- **TRY IT**
Locate the line containing "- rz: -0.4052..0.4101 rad", then please write out that line and all the lines below it in the entries exactly.

Stored items
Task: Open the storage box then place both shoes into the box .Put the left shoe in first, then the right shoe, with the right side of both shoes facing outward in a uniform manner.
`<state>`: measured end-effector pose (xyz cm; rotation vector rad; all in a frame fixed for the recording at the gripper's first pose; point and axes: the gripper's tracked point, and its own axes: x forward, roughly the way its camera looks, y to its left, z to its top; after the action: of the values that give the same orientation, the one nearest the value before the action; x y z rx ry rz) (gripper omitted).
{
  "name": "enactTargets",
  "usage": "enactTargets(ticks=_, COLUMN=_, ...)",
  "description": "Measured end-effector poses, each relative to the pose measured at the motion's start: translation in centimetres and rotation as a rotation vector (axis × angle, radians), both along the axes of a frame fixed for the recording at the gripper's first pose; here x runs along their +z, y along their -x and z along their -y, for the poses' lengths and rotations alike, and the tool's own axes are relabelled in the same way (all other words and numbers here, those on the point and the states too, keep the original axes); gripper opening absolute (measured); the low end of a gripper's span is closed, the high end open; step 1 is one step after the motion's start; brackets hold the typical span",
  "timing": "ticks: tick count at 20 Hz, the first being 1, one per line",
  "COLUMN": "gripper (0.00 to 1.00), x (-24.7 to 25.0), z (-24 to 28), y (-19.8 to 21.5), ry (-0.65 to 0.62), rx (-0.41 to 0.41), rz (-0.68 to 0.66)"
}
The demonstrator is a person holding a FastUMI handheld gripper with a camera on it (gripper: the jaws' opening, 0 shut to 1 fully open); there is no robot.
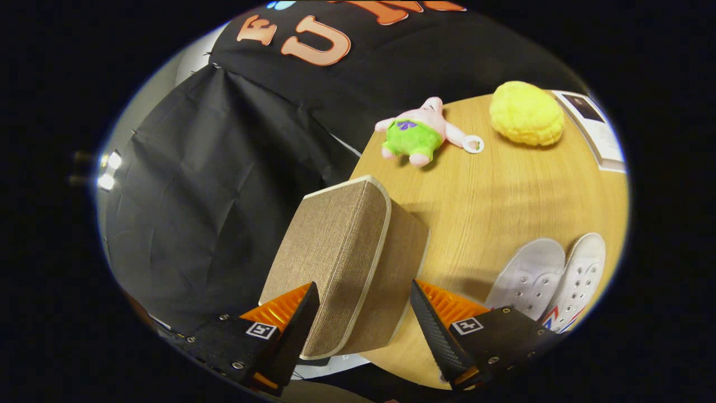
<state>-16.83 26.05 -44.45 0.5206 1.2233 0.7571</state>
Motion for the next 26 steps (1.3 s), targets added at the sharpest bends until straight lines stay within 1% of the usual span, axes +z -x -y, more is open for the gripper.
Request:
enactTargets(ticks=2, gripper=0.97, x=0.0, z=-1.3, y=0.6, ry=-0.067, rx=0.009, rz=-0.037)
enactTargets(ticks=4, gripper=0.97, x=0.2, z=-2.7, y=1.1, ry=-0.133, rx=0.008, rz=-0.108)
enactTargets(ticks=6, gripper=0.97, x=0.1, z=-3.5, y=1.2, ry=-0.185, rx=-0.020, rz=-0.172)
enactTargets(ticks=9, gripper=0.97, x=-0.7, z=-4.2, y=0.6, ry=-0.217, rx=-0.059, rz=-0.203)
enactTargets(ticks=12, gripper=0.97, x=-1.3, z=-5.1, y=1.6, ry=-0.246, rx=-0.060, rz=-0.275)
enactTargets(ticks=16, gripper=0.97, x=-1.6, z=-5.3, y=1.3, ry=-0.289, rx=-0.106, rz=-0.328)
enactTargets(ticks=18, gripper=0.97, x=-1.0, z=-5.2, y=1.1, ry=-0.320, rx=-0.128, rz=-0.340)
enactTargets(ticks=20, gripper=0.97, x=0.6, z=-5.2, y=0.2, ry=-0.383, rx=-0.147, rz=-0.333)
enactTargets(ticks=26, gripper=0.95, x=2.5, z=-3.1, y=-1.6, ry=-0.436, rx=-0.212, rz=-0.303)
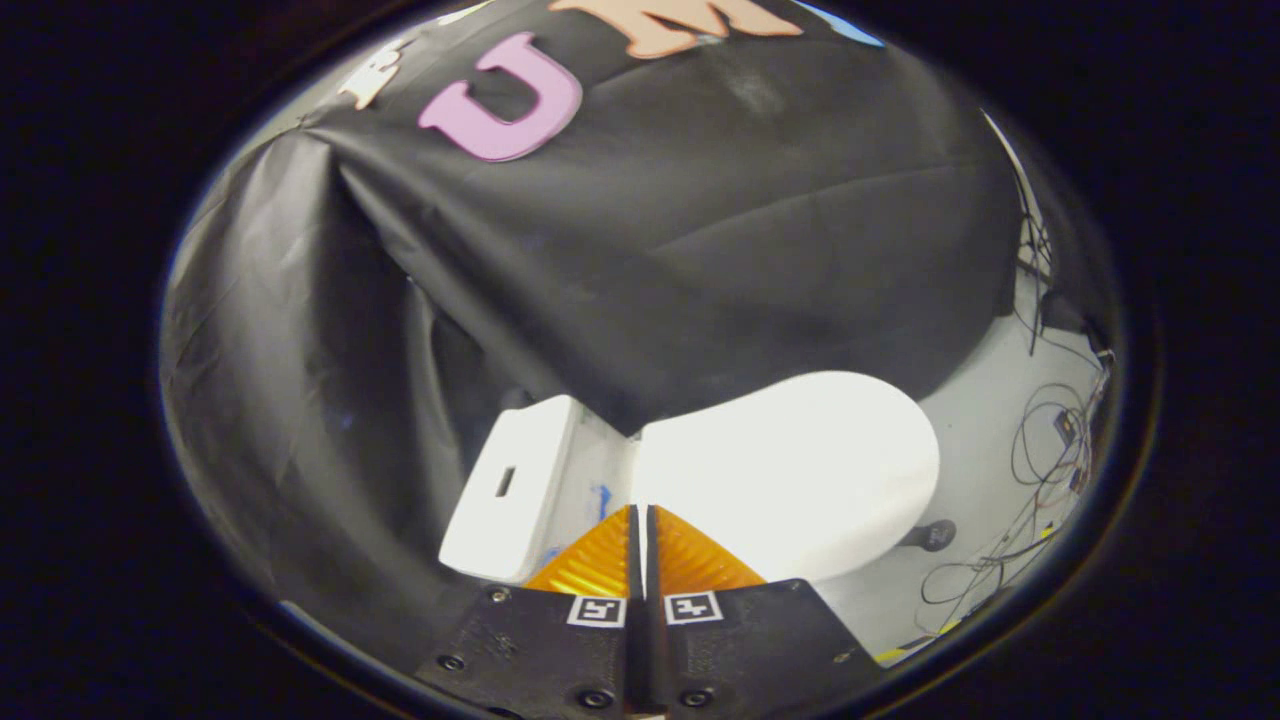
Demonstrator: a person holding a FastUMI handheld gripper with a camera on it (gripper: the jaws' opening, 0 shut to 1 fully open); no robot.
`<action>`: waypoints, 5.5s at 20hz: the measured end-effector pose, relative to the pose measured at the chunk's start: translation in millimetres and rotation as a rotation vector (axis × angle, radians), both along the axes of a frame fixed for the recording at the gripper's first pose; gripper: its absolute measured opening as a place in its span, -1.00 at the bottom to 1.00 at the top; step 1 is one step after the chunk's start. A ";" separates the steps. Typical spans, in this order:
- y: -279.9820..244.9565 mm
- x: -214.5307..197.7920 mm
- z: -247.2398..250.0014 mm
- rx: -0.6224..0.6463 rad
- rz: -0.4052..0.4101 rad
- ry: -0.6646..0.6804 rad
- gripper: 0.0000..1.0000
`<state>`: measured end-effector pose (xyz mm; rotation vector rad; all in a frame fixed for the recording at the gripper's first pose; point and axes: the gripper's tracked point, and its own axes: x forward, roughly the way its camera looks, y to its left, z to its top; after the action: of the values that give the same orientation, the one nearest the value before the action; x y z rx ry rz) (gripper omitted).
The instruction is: Open the toilet lid.
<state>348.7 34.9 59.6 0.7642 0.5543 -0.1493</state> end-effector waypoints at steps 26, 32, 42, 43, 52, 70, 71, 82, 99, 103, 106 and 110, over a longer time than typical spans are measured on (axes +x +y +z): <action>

- **SOLUTION TO THIS TASK**
- rz: -0.4052..0.4101 rad
- ry: -0.6646..0.6804 rad
- gripper: 0.0000..1.0000
`<state>`: measured end-effector pose (xyz mm; rotation vector rad; all in a frame fixed for the recording at the gripper's first pose; point and axes: the gripper's tracked point, and its own axes: x forward, roughly the way its camera looks, y to its left, z to its top; after the action: of the values that give the same orientation, the one nearest the value before the action; x y z rx ry rz) (gripper omitted).
The instruction is: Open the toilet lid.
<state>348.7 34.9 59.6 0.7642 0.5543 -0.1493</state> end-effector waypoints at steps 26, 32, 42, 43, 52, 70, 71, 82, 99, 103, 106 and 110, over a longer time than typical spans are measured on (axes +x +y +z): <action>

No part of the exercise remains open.